You are a code reviewer, not a black-box tester. Read the implementation (or design) to understand what the CLI does, then evaluate it against the 7 principles below.

This is not a generic CLI review. It is an agent-optimization review:

  • The question is not only “can an agent use this CLI?”
  • The question is also “where will an agent waste time, tokens, retries, or operator intervention?”

Do not reduce the review to pass/fail. Classify findings using:

  • Blocker — prevents reliable autonomous use
  • Friction — usable, but costly, brittle, or inefficient for agents
  • Optimization — not broken, but materially improvable for better agent throughput and reliability

Evaluate commands by command type — different types have different priority principles:

Command typeMost important principles
Read/queryStructured output, bounded output, composability
MutatingNon-interactive, actionable errors, safety, idempotence
Streaming/loggingFiltering, truncation controls, clean stderr/stdout
Interactive/bootstrapAutomation escape hatch, --no-input, scriptable alternatives
Bulk/exportPagination, range selection, machine-readable output

Step 1: Locate the CLI and Identify the Framework

Section titled “Step 1: Locate the CLI and Identify the Framework”

Determine what you’re reviewing:

  • Source code — read argument parsing setup, command definitions, output formatting, error handling, help text
  • Plan or spec — evaluate the design; flag principles the document doesn’t address as gaps (opportunities to strengthen before implementation)

If the user doesn’t point to specific files, search the codebase:

  • Argument parsing libraries: Click, argparse, Commander, clap, Cobra, yargs, oclif, Thor
  • Entry points: cli.py, cli.ts, main.rs, bin/, cmd/, src/cli/
  • Package.json bin field, setup.py console_scripts, Cargo.toml [[bin]]

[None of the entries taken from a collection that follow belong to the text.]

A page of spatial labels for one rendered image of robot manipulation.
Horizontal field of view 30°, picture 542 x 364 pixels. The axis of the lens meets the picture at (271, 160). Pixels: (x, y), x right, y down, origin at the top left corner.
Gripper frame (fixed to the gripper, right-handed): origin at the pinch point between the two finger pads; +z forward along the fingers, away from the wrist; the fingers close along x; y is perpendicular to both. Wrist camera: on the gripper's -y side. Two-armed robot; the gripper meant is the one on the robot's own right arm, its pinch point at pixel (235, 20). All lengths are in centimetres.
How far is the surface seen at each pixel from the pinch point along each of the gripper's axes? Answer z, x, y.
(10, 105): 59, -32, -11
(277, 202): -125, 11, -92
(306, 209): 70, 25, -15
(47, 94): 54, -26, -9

Identify the framework early. Your recommendations, what you credit as “already handled,” and what you flag as missing all depend on knowing what the framework gives you for free vs. what the developer must implement. See the Framework Idioms Reference at the end of this document.

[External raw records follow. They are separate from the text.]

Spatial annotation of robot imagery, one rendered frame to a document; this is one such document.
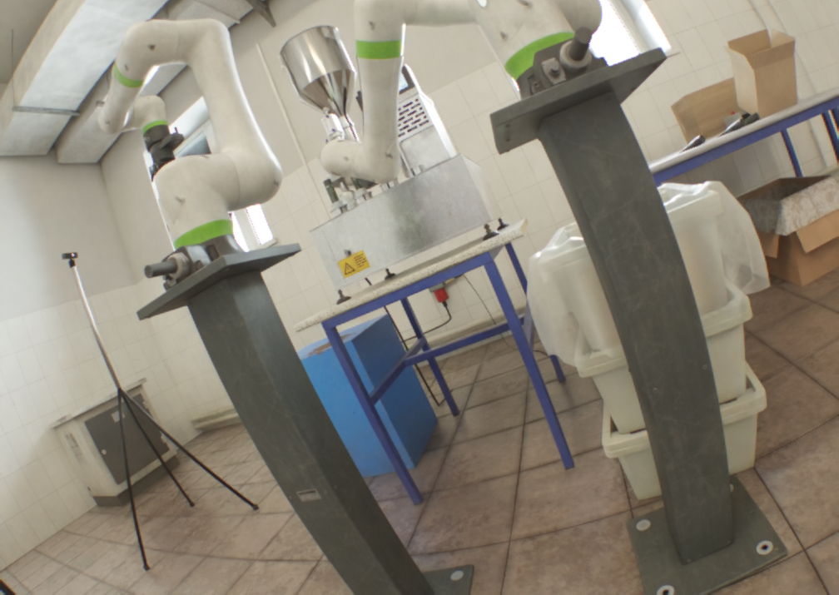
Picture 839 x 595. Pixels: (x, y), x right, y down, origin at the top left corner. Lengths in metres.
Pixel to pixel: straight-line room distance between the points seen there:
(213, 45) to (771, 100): 2.07
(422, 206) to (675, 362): 0.91
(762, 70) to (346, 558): 2.17
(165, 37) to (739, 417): 1.52
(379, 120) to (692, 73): 2.58
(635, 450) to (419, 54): 2.86
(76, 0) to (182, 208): 3.12
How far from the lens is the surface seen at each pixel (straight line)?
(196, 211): 0.82
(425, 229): 1.32
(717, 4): 3.62
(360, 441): 1.82
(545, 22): 0.67
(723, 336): 0.95
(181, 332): 4.63
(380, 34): 1.01
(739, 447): 1.12
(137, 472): 3.79
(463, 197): 1.29
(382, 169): 1.13
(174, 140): 1.39
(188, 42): 1.10
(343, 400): 1.76
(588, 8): 0.81
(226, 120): 0.98
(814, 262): 2.18
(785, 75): 2.13
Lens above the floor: 0.79
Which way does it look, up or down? 3 degrees down
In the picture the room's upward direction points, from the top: 24 degrees counter-clockwise

Scoping: If the user names specific commands, flags, or areas of concern, evaluate those — don’t override their focus with your own selection. When no scope is given, identify 3-5 primary subcommands using these signals:

  • README/docs references — commands featured in documentation are primary workflows
  • Test coverage — commands with the most test cases are the most exercised paths
  • Code volume — a 200-line command handler matters more than a 20-line one
  • Don’t use help text ordering as a priority signal — most frameworks list subcommands alphabetically

Before scoring anything, identify the command type for each command you review. Do not over-apply a principle where it does not fit. Example: strict idempotence matters far more for deploy than for logs tail.

Evaluate in priority order: check for Blockers first across all principles, then Friction, then Optimization opportunities. This ensures the most critical issues are surfaced before refinements. For source code, cite specific files, functions, and line numbers. For plans, quote the relevant sections. For principles a plan doesn’t mention, flag the gap and recommend what to add.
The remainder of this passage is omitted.